Although we do not exclude that some fibers in the internal capsule might project to (the bed nucleus of) the stria terminalis, it is clear that the ALIC is a complex collection of fibers with various destinations (Lehman et al., 2011). By stimulating this fiber bundle, or, by analogy, calling several telephone lines at once, it is uncertain who will answer the phone. Targets of adjacent fibers might even have opposite functions (Rodriguez-Romaguera et al., 2012), thereby canceling out a behavioral effect. Therefore, it is probably a stretch to assume that one can specifically manipulate BST activity through ALIC stimulation. Taken together, it seems highly unlikely that the authors could precisely and sufficiently influence relevant parts of the BST, given the location of their stimulation contacts.
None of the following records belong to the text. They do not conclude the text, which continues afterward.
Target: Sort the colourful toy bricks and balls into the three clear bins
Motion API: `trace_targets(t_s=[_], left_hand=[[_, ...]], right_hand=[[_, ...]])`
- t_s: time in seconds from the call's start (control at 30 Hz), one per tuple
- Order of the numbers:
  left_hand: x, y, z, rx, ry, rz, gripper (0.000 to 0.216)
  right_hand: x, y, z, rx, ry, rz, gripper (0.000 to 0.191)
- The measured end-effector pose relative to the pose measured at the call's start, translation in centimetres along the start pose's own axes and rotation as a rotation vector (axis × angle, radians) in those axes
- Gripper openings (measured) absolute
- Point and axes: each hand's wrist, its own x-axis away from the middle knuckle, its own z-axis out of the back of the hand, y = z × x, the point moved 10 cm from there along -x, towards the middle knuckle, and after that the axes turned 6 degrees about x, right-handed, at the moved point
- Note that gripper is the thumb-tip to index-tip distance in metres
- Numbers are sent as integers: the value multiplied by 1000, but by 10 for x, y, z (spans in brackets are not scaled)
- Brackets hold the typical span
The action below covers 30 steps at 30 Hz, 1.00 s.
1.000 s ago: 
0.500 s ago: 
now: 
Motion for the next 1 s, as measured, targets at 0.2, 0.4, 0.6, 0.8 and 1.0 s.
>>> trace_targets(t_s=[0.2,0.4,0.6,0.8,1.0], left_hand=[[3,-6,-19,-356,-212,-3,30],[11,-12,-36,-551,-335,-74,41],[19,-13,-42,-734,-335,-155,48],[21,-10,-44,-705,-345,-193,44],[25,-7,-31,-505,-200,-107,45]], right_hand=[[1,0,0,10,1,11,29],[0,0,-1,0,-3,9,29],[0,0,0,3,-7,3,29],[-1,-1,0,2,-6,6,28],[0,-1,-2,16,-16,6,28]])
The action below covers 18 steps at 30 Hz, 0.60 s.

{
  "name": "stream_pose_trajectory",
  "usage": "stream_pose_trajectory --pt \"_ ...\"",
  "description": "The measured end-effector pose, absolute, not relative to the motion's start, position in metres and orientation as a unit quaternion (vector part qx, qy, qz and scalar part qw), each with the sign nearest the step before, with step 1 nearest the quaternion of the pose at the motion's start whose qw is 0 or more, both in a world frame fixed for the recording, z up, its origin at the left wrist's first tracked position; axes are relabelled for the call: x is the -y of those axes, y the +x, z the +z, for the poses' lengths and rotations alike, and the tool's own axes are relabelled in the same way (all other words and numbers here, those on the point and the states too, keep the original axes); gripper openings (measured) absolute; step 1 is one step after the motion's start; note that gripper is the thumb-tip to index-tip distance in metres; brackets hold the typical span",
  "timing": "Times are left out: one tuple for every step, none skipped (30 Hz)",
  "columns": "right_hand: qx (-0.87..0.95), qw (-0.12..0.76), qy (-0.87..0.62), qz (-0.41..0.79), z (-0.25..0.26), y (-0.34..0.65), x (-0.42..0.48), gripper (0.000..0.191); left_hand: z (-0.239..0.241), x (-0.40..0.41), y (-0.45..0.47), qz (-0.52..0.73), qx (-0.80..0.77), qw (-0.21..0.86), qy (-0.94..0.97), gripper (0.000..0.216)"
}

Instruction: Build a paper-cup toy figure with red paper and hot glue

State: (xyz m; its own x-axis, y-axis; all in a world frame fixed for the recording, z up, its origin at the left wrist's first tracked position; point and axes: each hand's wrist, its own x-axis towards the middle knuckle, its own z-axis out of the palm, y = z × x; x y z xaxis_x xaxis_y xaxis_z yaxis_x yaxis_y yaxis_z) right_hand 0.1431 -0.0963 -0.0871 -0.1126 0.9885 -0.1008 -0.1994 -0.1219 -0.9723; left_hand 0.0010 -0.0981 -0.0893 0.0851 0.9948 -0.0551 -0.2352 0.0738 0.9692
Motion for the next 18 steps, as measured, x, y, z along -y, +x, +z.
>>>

Note that, if one would actually stimulate the human BST, this might produce various, and even contrasting effects, such as an overall decrease of anxious mood and associated somatic symptoms (as indexed by the Hamilton Anxiety Rating Scale in the DBS for OCD study Baas et al., 2014), but no effect on anxiety tests with a more specific scope. In this regard, it is important to keep in mind that the BST is an extremely complex structure involved in various autonomic, neuroendocrine and behavioral responses (Dumont, 2009). Neuroanatomically, we can distinguish numerous subdivisions (Ju and Swanson, 1989; Moga et al., 1989; Alheid et al., 1998) with divergent neurophysiological characteristics (Haufler et al., 2013; Rodriguez-Sierra et al., 2013) and connections (Weller and Smith, 1982; Dong and Swanson, 2004, 2006). Even though there is convincing evidence from local lesion or inactivation experiments (Hitchcock and Davis, 1991; Lee and Davis, 1997; Sullivan et al., 2004) and imaging studies (Alvarez et al., 2011; Luyten et al., 2012) that the BST mediates sustained anxiety responses, earlier papers already suggested that BST subdivisions may have different, sometimes even opposing functions. For instance, electrical stimulation of the medial part of the BST increased plasma corticosterone levels, while stimulation of the lateral part had the opposite effect (Dunn, 1987). Similarly, electrical stimulation of the medial BST was found to increase blood pressure and heart rate, whereas stimulation of the lateral part decreased these cardiovascular parameters (Dunn and Williams, 1995).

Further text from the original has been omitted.